My friend put the car in gear and absolutely floored it. We peeled out like the Dukes of Hazzard in the General Lee. Two or three shots cut through the cloud and impacted on the blacktop behind us.
Once we were on the road circumnavigating Griffith Park, Amanda slowed down, but only a little. “Closest hospital should be Dignity Health,” she muttered.
I tried shifting my body, so I was comfortable. I couldn’t get comfortable. Not at all. My thinking started to get choppy. I had trouble fixing my own position in space. I was in my body and also outside my body. When I heard my own voice, it had a tinny echo. “Amanda,” I said. “It think Hope is dead.”
As Venables merged onto the five freeway, she reached over and took my hand.
6
Losses
I woke up standing on a cloud.
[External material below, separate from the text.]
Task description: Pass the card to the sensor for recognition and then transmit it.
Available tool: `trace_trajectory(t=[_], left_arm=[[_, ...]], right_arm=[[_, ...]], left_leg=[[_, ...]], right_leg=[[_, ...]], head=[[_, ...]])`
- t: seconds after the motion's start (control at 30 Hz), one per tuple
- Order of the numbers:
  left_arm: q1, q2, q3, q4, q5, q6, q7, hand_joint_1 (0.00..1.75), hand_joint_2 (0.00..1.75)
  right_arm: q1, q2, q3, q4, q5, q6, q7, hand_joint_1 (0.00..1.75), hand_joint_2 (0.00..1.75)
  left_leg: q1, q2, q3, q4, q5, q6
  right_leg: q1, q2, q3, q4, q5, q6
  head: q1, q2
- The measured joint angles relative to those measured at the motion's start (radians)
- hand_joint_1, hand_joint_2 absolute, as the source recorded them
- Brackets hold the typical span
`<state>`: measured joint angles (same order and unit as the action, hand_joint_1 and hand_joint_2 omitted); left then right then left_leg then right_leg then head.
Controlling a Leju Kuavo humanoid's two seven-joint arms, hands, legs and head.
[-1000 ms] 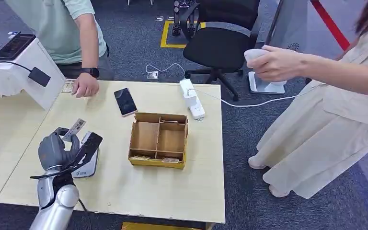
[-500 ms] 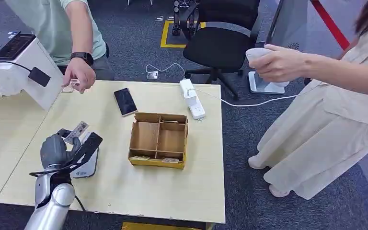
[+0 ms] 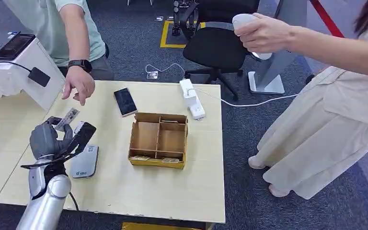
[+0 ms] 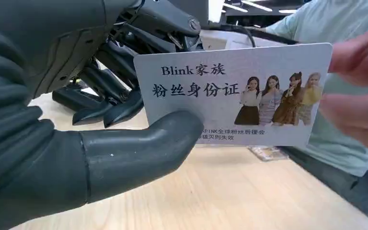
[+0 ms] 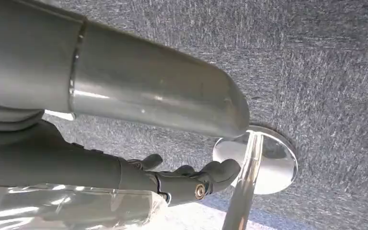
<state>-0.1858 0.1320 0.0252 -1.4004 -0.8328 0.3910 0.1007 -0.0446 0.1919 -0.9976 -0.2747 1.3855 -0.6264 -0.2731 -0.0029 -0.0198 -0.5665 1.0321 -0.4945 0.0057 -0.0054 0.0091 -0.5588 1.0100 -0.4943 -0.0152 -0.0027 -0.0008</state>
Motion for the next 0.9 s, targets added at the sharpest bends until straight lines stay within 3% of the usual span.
trace_trajectory(t=[0.5, 0.9], left_arm=[[-0.146, -0.017, -0.003, 0.067, 0.027, 0.043, -0.021, 1.75, 1.75], [-0.184, -0.045, -0.035, 0.102, 0.044, 0.043, -0.023, 1.75, 1.75]], right_arm=[[-0.003, 0.000, 0.000, 0.008, 0.018, -0.005, 0.005, 0.00, 0.00], [-0.003, 0.000, 0.000, 0.012, 0.020, -0.011, 0.005, 0.00, 0.00]], left_leg=[[0.000, 0.000, 0.000, 0.001, 0.000, 0.000], [0.000, 0.000, 0.000, 0.001, 0.000, 0.000]], right_leg=[[0.000, 0.000, 0.000, 0.000, 0.000, 0.000], [0.000, 0.001, -0.001, 0.000, 0.000, 0.000]], head=[[0.000, 0.000], [0.000, 0.000]])
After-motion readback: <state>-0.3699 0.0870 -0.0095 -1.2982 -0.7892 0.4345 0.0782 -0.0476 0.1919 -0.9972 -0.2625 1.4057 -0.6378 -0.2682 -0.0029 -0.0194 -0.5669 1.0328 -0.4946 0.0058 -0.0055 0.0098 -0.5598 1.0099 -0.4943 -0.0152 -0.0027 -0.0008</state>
Under me, dimmed by atmosphere, was the Greek countryside, rocky and intermittently green. Above me was a bank of haze I couldn’t see through.
Someone was coming toward me. He was hopping down a series of miniature altocumulus arranged like a spiral staircase. I couldn’t see the staircase’s origin point since it was somewhere in the bank of haze. The hopping gave away the person’s identity before I could even see him clearly.